* _Task goal_:
Print the lines in the listing below that fall between the line with "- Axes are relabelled" and the line with "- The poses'", those two lines included, exactly as they stand and with nothing else.

★ ★ ★ ★

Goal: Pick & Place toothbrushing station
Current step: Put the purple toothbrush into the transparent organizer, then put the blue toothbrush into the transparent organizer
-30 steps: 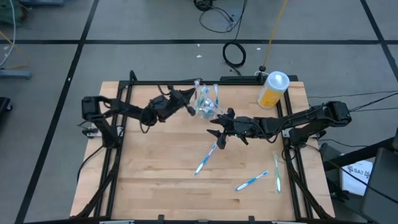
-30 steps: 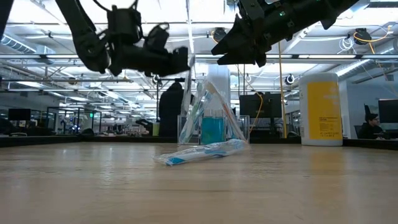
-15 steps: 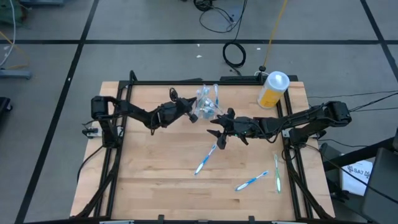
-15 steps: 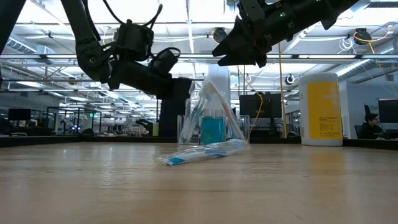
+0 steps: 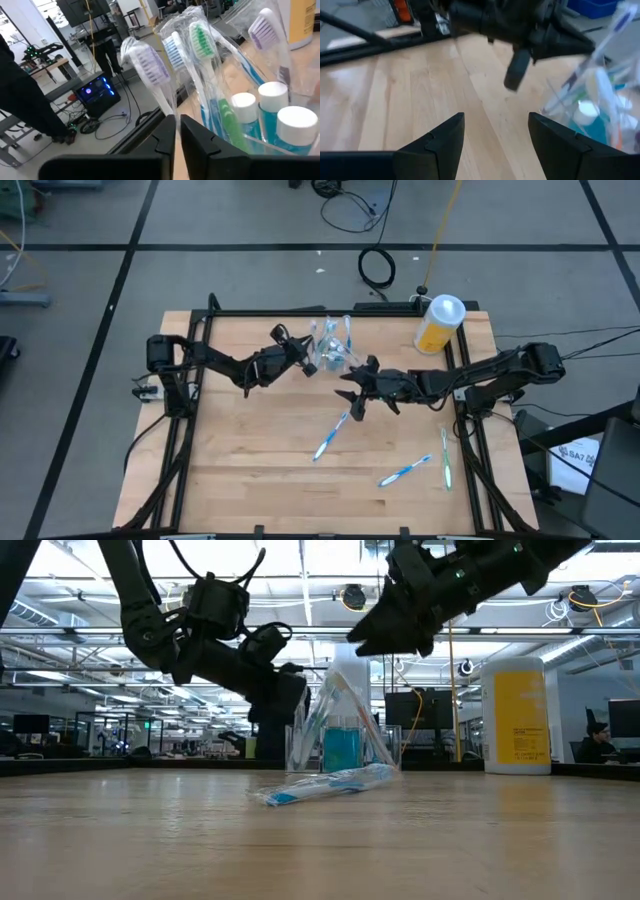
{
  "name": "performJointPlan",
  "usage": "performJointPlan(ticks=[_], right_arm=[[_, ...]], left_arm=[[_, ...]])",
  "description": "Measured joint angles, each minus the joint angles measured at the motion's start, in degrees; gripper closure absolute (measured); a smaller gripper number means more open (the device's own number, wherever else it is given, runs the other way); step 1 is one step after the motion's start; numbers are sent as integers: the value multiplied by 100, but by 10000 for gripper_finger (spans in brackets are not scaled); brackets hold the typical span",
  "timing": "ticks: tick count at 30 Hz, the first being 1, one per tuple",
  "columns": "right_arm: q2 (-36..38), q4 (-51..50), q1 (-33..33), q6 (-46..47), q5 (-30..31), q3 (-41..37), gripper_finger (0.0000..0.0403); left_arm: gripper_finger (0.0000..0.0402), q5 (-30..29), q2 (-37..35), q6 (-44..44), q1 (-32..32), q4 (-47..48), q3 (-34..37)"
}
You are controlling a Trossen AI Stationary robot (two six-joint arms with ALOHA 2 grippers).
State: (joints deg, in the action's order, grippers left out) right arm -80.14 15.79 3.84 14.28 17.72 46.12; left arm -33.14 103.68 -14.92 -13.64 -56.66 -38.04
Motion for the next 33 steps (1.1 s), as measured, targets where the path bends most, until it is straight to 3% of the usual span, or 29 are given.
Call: performJointPlan(ticks=[9,15,19,22,28,30,33], right_arm=[[0,33,2,416,6,-225,190],[0,27,2,477,2,-324,190],[0,25,2,479,-2,-422,190],[0,25,2,478,-2,-491,190],[0,27,2,479,-2,-546,190],[0,29,2,479,-2,-546,190],[0,31,2,479,-2,-546,190]], left_arm=[[289,3,-105,181,136,224,-6],[246,-77,-778,297,472,1351,-15],[233,-14,-1373,1017,781,2362,-17],[232,653,-1740,1925,1024,2955,-17],[231,3001,-1861,3716,1486,3103,-22],[231,3206,-1713,4167,1725,3043,-24],[231,2837,-1340,4569,2135,2911,-20]])
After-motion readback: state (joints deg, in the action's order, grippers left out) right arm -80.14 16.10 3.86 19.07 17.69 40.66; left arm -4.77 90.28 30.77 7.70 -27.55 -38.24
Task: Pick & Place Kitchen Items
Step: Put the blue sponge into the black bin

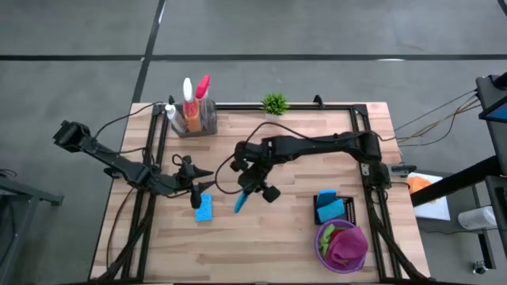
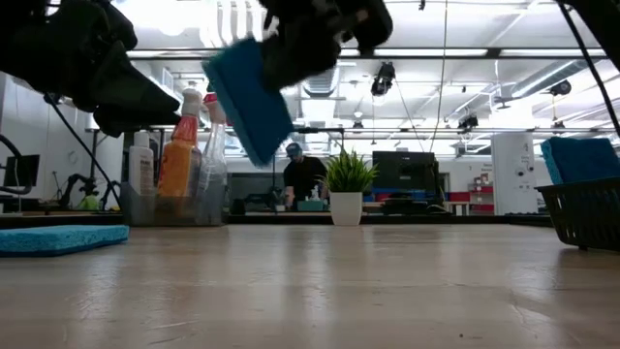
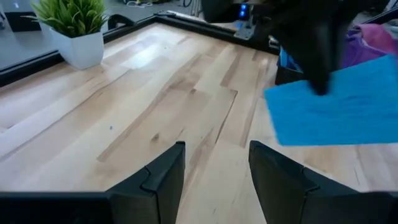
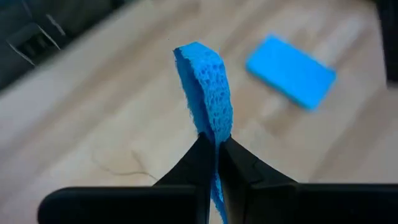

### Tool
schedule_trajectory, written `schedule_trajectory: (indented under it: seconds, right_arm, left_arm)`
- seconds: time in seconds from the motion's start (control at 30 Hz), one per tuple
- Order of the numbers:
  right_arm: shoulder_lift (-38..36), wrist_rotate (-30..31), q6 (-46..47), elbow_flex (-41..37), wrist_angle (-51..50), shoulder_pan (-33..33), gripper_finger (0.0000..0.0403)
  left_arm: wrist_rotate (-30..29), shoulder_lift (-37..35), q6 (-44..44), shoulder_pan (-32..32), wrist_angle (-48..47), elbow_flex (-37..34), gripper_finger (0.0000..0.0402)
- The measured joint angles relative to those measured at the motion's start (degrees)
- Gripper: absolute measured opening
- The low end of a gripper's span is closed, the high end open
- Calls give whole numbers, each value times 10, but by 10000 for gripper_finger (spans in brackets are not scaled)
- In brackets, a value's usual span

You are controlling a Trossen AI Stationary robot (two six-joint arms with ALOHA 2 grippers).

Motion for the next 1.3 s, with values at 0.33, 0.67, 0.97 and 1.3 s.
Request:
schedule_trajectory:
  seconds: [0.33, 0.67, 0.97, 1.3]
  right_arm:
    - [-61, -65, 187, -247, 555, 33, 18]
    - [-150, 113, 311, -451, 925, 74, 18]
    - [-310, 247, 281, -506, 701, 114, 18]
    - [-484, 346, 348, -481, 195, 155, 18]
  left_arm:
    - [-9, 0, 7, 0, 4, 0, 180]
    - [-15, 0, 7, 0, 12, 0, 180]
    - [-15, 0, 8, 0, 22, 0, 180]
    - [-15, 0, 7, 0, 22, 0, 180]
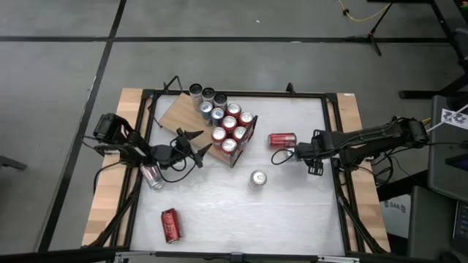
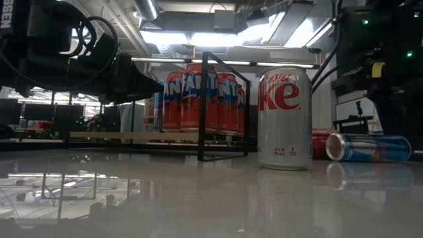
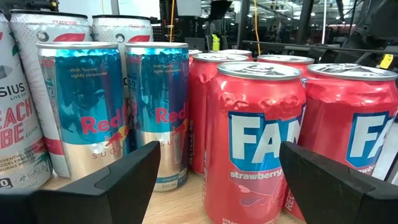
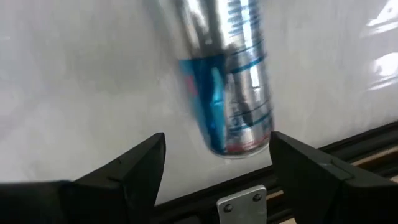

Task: Pick and place cans onto a shelf
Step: Put the blue and white soda can on the shelf aligned with the other blue and white soda cans

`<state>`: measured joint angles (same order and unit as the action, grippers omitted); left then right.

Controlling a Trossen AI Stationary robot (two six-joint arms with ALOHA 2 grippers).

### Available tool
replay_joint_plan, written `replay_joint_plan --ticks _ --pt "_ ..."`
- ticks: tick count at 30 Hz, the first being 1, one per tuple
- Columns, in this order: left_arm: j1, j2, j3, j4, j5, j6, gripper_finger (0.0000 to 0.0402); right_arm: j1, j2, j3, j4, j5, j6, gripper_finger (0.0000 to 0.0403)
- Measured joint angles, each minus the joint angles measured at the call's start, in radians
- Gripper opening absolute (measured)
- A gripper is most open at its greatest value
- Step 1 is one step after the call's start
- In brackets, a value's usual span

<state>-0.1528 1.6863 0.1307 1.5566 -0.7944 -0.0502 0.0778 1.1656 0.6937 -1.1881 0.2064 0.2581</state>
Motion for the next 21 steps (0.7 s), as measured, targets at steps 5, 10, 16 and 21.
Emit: replay_joint_plan --ticks 5,10,16,21 --pt "0.0 0.0 0.0 0.0 0.0 0.0 0.0325 0.0 0.001 0.0 0.005 -0.005 -0.003 0.0278" --pt "0.0 0.0 0.0 0.0 0.0 0.0 0.0325 0.0 0.001 0.0 0.005 0.012 0.0 0.0278" --pt "0.0 0.0 0.0 0.0 0.0 0.0 0.0325 0.0 0.001 0.017 0.015 0.011 -0.001 0.0278" --pt "0.0 0.0 0.0 0.0 0.0 -0.002 0.0325 0.0 0.001 0.065 0.02 0.047 -0.031 0.0278"
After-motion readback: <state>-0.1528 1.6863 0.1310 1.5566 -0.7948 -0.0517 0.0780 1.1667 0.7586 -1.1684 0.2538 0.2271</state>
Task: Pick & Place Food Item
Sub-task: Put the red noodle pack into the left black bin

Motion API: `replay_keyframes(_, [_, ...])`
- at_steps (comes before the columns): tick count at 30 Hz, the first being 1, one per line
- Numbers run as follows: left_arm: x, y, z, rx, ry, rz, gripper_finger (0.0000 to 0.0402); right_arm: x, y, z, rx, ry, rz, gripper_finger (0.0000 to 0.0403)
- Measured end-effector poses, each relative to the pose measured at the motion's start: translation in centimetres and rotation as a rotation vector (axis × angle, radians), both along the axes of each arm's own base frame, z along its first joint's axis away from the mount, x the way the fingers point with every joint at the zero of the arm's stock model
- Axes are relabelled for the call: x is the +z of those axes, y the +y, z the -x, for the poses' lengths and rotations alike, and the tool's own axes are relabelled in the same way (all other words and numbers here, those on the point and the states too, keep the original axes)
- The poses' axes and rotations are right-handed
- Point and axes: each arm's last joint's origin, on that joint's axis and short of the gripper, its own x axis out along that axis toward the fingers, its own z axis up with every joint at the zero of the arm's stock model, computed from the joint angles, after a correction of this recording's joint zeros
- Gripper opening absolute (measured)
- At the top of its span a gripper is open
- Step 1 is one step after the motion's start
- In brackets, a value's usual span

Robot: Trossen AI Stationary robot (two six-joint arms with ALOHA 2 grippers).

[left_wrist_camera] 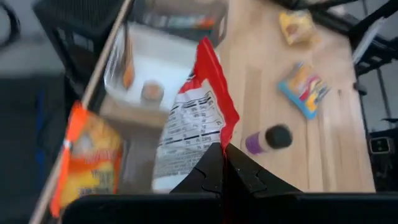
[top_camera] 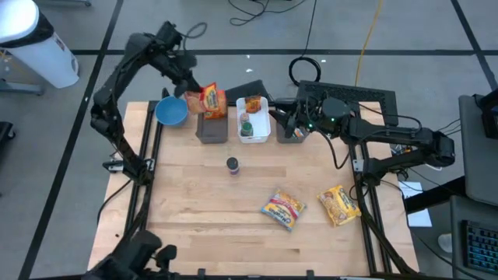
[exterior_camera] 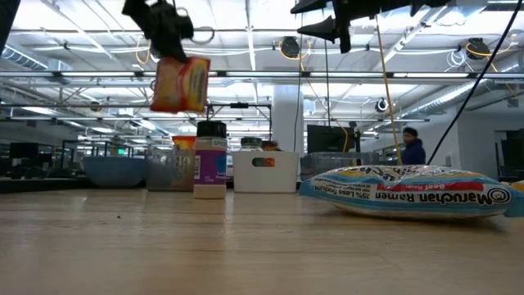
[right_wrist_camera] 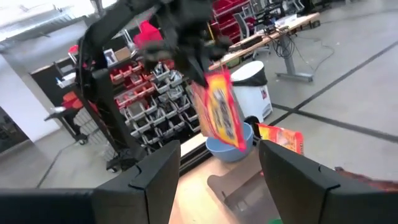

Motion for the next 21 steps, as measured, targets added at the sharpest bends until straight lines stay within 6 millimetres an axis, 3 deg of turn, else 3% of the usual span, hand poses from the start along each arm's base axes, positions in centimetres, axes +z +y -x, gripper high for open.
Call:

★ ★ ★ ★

* _Written response_:
- Axes are relabelled for the call: x is the +z of those axes, y the +y, z the -x, for the poses' lengths and rotations alike, and the tool's own axes are relabelled in the same way (all other words and numbers here, those on the point and the states too, keep the original axes)
- The poses' axes and rotations are right-handed

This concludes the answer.